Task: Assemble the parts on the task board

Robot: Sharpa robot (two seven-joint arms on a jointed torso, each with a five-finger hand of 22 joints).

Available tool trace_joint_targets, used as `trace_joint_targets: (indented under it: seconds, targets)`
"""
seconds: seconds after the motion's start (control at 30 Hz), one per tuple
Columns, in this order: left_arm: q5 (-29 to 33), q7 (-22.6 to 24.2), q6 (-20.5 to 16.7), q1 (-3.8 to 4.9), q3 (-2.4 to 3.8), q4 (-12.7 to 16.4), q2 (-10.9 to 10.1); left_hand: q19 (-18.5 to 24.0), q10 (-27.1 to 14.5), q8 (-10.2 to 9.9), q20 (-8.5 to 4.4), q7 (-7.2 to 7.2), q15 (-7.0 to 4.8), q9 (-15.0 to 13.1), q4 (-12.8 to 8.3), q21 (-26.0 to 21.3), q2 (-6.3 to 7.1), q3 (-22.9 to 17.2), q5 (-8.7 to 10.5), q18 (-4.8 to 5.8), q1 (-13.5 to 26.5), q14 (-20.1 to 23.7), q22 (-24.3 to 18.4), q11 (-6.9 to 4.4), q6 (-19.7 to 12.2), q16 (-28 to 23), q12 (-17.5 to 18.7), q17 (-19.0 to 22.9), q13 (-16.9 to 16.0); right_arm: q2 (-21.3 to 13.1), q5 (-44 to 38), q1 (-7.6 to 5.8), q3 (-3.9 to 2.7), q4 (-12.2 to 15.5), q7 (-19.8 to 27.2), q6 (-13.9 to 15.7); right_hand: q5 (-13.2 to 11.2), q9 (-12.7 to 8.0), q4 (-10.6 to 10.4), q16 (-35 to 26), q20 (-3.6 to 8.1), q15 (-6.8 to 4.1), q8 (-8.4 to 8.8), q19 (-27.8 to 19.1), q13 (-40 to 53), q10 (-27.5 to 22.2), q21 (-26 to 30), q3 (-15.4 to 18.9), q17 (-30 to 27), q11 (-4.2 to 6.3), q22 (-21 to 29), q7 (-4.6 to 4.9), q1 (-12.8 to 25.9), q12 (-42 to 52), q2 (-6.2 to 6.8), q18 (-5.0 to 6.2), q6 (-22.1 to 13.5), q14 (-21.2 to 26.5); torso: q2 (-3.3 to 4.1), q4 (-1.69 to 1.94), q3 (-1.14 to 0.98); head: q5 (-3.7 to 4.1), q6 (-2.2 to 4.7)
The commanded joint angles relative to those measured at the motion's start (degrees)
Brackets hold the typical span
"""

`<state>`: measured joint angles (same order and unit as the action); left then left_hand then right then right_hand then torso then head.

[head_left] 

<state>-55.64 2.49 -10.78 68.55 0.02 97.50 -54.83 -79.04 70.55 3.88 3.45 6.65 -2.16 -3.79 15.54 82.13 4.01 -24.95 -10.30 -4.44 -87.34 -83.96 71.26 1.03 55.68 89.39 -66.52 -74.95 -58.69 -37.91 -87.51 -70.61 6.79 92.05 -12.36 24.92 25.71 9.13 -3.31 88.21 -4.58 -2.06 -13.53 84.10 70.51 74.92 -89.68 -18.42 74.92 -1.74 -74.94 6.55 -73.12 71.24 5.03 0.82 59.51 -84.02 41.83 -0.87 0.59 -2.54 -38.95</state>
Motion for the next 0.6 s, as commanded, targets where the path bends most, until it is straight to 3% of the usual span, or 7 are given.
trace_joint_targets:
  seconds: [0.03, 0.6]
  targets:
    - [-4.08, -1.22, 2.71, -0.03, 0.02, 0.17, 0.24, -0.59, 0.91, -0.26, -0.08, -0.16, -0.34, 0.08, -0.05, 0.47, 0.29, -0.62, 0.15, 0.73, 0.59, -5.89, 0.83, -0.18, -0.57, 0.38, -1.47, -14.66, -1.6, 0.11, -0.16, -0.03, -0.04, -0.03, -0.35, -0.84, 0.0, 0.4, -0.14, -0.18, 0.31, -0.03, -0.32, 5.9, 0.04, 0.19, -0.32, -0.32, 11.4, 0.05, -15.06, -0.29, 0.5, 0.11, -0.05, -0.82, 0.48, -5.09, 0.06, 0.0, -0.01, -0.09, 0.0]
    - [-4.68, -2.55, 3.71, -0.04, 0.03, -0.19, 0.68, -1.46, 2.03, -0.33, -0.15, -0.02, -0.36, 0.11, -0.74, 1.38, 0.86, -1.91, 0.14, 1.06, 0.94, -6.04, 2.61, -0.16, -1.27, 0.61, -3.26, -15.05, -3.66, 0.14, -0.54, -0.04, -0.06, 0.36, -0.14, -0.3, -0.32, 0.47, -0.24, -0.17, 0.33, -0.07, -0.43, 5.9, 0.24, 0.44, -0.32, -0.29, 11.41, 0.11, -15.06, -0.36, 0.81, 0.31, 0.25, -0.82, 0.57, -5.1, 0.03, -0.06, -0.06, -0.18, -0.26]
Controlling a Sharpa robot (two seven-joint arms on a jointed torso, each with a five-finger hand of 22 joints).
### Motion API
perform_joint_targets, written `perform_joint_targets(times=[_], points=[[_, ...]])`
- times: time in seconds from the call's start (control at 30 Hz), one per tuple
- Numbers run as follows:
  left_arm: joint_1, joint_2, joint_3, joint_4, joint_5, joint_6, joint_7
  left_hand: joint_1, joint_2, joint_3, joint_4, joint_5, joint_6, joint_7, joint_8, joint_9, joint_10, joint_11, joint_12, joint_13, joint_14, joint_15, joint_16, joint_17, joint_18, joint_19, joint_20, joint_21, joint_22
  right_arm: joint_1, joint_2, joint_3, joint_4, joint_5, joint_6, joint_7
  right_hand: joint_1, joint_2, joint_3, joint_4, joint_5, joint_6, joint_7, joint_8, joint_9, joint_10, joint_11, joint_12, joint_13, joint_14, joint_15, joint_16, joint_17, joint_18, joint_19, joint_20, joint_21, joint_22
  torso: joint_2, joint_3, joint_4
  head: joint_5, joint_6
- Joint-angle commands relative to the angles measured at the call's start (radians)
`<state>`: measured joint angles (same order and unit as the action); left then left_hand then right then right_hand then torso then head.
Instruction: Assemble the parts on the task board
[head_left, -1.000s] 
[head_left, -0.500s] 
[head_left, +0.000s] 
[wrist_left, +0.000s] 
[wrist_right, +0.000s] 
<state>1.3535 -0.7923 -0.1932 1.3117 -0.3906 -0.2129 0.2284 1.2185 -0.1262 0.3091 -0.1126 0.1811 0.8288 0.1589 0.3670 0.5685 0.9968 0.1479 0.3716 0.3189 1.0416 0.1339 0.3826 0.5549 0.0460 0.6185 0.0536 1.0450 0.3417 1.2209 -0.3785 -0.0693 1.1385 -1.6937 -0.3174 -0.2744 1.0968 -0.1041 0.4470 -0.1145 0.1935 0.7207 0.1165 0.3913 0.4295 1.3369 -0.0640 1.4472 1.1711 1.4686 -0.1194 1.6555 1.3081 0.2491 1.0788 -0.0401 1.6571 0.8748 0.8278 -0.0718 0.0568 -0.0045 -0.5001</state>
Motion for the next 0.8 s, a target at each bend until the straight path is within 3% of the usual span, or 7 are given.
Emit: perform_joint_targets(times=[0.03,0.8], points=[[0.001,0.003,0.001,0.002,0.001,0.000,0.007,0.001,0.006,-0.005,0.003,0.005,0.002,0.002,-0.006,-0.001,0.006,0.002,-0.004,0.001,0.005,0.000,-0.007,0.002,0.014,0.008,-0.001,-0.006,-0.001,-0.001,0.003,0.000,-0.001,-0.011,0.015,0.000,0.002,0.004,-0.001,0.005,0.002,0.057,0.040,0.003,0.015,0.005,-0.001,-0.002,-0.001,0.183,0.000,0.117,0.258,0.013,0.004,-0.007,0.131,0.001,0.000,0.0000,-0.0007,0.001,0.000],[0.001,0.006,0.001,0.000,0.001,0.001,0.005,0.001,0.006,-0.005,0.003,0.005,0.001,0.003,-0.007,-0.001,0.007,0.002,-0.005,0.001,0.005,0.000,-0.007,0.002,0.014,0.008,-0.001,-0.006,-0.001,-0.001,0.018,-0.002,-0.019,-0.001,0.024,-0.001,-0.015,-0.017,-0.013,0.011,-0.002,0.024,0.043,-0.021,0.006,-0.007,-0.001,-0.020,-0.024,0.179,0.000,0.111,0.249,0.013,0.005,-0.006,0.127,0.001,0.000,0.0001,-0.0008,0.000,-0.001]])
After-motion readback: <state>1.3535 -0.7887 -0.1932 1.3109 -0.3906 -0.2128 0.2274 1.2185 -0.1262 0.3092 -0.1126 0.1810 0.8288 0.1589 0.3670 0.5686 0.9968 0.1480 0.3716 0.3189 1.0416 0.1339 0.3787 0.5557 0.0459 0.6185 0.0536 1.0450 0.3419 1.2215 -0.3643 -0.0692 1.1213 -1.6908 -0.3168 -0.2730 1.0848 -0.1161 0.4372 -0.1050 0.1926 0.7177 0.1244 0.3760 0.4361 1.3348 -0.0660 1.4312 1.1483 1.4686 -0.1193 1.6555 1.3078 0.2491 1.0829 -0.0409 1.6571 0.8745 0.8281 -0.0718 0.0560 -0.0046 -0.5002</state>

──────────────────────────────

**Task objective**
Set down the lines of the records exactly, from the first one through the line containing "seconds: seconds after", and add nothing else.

**Exercise answer**
Task: Assemble the parts on the task board

Robot: Sharpa robot (two seven-joint arms on a jointed torso, each with a five-finger hand of 22 joints).

Available tool trace_joint_targets, used as `trace_joint_targets: (indented under it: seconds, targets)`
"""
seconds: seconds after the motion's start (control at 30 Hz), one per tuple

The full output has already been given.